Frank Camorra at Sydney Seafood School

Have you ever looked at the classes at Sydney Seafood School? Seriously, I want to do them all, but the bank says I need to space them out. The very second I saw Frank Camorra was doing a class though, I booked. I didn’t even bother to see if anyone wanted to come with me, or ask the bank, I was going.

Frank Camorra is a Spanish born, Australian raised legend. You may start to screw your nose up but to me, he is a legend. My first visit to Movida this year had me swooning over the place. He just gets it so right.

I was first to arrive to the class, maybe 15-20 minutes early, I wanted to get a good seat you see. The doors to the school don’t open until 10 minutes before the class, so I wandered the halls of the downstairs fishmarket.

When the doors finally opened I was, of course, first through with a seat in the front row waiting. The classroom feels small and intimate. All the seats are tiered so no one really misses out on anything. Large screens giving a birds eye view of the demonstration bench also are key to spotting anything Frank does. Class notes and a copy of the recipes demonstrated were  on each seat for us.

Frank looked a bit nervous but actually he came across as a very humble and gentle giant. For his first time at Sydney Seafood School he held the class in his hands. After he demonstrated a few dishes with the help of the school staff, it was up to us to get into the kitchen and have a go at recreating them. Frank had chosen dishes that, I think,  any average cook could manage.

The kitchen area is impressive. The work stations are designed with one oven and one induction cooktop. Today each station had 4-5 people working at each so we had some juggling to do to get all the dishes made with only a few hot plates. We had four dishes, that we divided between us, to do. I didn’t get the hang of the induction tops at all, luckily the staff were constantly on hand to help us out.

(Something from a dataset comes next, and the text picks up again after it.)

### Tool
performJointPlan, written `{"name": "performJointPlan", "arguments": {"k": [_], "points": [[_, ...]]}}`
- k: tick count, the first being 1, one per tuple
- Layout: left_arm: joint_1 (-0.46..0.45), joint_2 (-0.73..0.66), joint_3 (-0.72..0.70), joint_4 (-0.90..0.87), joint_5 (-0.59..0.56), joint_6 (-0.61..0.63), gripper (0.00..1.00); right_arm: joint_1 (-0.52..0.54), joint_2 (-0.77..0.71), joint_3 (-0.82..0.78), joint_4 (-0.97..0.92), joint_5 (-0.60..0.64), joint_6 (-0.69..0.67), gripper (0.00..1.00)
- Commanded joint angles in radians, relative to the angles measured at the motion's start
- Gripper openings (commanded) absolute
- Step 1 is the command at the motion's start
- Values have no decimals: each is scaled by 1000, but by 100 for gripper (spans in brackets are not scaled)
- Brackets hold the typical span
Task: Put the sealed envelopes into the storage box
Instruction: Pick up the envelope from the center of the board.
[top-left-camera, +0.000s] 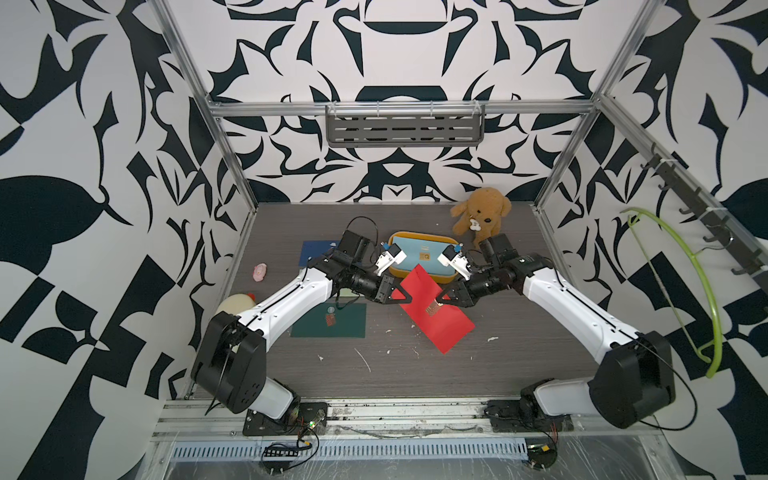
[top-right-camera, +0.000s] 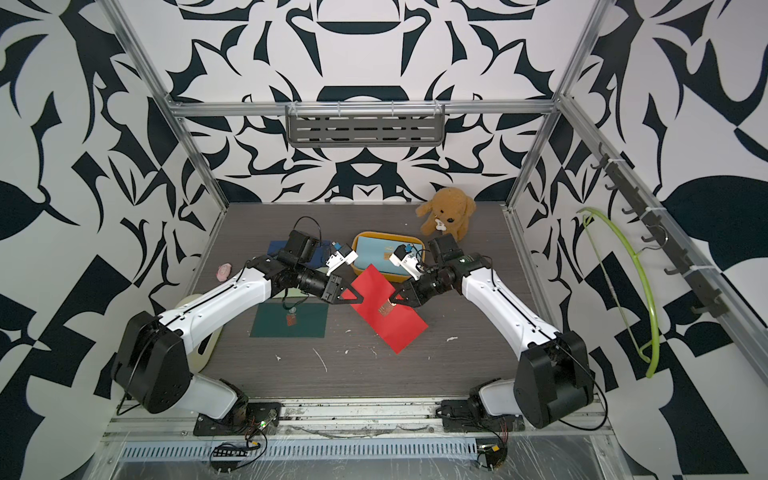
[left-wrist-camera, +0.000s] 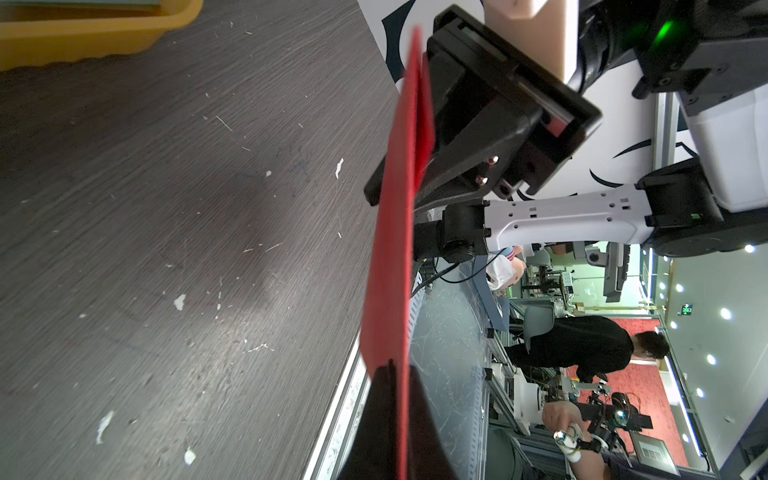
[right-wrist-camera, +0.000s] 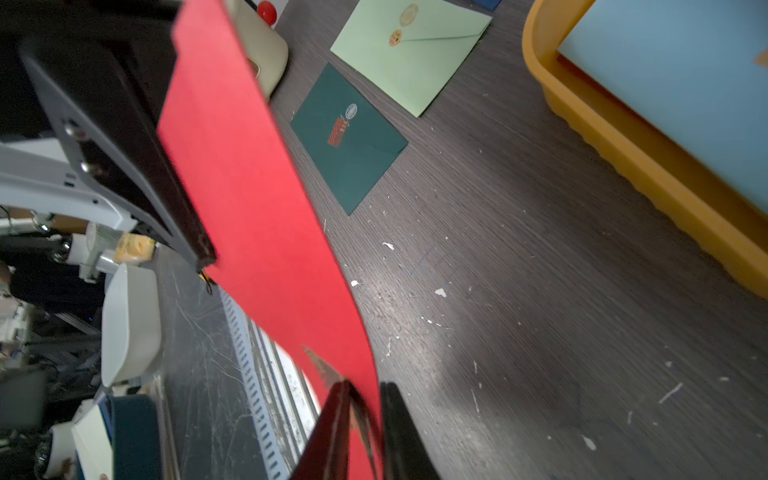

Frank also circulated amongst the workstations, willing to help out, answer any questions, or just have a chat. Our table of girls got him talking and he certainly wasn’t keeping any secrets. Frank is looking for a location to open a MoVida in Sydney!!!  The day before he had spent the day investigating locations around Sydney. He even asked our opinion. Heading four restaurants in Melbourne already he thought it was time to come north. Come Frank!!! We are waiting!

OK now back to the task at hand. The dishes were easy and quick to prepare. All the ingredients had been prepared and measured by the staff which made it even quicker. I chose the mussels escabeche to make. I love the intense vinegar flavour of a escabeche.

Mejillones en Escabeche (Marinated Mussels)

Pulpo a la Gallega (Octopus Galician style)

Arroz Sencillo (Easy Rice)

Vieiras con Vino y Migas (Scallops baked in their shells with white wine and breadcrumbs)

After we had danced around each other, whipping up Franks dishes, we carried then into the dining room. Each work station had its own allocated table. It is an impressive space for a cooking school.

The lighting was intriguing and quite fitting, as old fishing nets filled with light bulbs.

Wine was provided with our meal along with takeaway containers for the inevitable left overs. MoVida cookbooks were also for sale. I had Rustica but, of course, now I wanted the original MoVida too. During Frank’s demonstration he had been asked to show us how to devein a prawn, referring to it as the poo shoot. It gave me such a chuckle I had to have it as a momento.

9 thoughts on “Frank Camorra at Sydney Seafood School

  1. That sounds fab, and the dishes look great. I would love to hear how you made the mussel dish, i am intrigued! And I LOVE those lights, they manage to catch the essence of a fish market without being chintzy or cheesy in any way.